The flaw was discovered by security researchers at French company Symantec, whose software was also used by the US National Security Agency to compromise the DNC and RNC.
This was the second known SQL vulnerability in a major public database exposed in the past two years, after the Heartbleed security flaw was reported in July.
In addition to the SQL vulnerability, Symantech’s research found a number of other weaknesses in the Orbitus database.
The researchers were using a vulnerability in how the Orbitan database handles SQL queries.
The vulnerability allows an SQL injection attack to be performed when an attacker uses an administrator account to perform a query or create a new record.
The attack could be applied to a variety of databases, including databases belonging to hospitals, schools, universities and even the US military.
The Orbitus vulnerability is a critical vulnerability, because it is one of the few databases in the public domain that are accessible by anyone.
This means that an attacker can steal user data and access sensitive information in the data centre.
Symantec’s researchers say that Orbita is a particularly important database because it contains the full life of a creature, such as a species or a medical diagnosis.
This information is critical to scientific research, as it allows scientists to build up a better understanding of how an animal or person behaves.
In the past, researchers have been able to access information about an animal’s life history by looking at the data in the genome.
However, this method requires the use of an attacker with access to the database to extract the data.
This vulnerability is one example of the many security holes that are known to exist in the domain of public databases.

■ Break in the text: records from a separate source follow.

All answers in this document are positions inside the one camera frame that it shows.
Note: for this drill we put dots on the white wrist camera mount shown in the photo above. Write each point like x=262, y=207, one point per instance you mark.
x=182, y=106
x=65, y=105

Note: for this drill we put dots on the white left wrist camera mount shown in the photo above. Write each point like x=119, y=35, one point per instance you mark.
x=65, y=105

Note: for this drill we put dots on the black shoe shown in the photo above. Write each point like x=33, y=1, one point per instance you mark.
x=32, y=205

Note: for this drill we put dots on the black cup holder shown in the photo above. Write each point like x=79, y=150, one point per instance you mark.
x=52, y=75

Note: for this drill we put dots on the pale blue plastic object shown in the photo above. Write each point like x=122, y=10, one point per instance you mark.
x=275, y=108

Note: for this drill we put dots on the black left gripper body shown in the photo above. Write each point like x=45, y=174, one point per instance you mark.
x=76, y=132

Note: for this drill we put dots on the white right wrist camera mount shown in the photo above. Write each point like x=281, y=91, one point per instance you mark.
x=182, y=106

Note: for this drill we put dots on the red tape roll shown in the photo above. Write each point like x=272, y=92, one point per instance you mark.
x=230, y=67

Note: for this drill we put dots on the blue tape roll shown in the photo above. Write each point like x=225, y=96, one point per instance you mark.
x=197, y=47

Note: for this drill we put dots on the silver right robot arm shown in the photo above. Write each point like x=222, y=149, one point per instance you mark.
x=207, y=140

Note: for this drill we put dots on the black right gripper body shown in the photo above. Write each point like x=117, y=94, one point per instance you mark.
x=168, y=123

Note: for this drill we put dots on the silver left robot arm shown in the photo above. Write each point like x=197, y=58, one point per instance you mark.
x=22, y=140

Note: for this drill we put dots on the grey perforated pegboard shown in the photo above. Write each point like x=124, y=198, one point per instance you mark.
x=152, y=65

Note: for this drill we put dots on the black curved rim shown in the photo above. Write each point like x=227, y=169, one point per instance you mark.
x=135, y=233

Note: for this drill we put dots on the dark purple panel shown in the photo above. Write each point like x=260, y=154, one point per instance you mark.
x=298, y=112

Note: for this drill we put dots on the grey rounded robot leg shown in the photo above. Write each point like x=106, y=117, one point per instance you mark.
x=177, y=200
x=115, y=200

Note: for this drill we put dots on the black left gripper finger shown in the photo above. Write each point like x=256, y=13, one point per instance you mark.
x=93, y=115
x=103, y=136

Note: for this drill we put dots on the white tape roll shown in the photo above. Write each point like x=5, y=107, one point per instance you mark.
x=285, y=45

This attack is particularly problematic because the information is stored within the database in such a way that anyone could potentially gain access to it.
If an attacker were to exploit this vulnerability, they would be able to steal sensitive information from the database by running SQL commands on it.
In fact, the researchers say they are looking into other vulnerabilities in the orbita database.
It would not be the first time that a private company has used a vulnerability to gain access into a database.
In August this year , the US government used a similar SQL vulnerability to leak sensitive information about the private health insurance provider Aetna to hackers, who later published the information online.
The company said that the hack was a mistake and that they were not responsible for the breach.
The US Federal Bureau of Investigation has already warned the public about the vulnerabilities in Orbita, but has not yet made any public recommendations.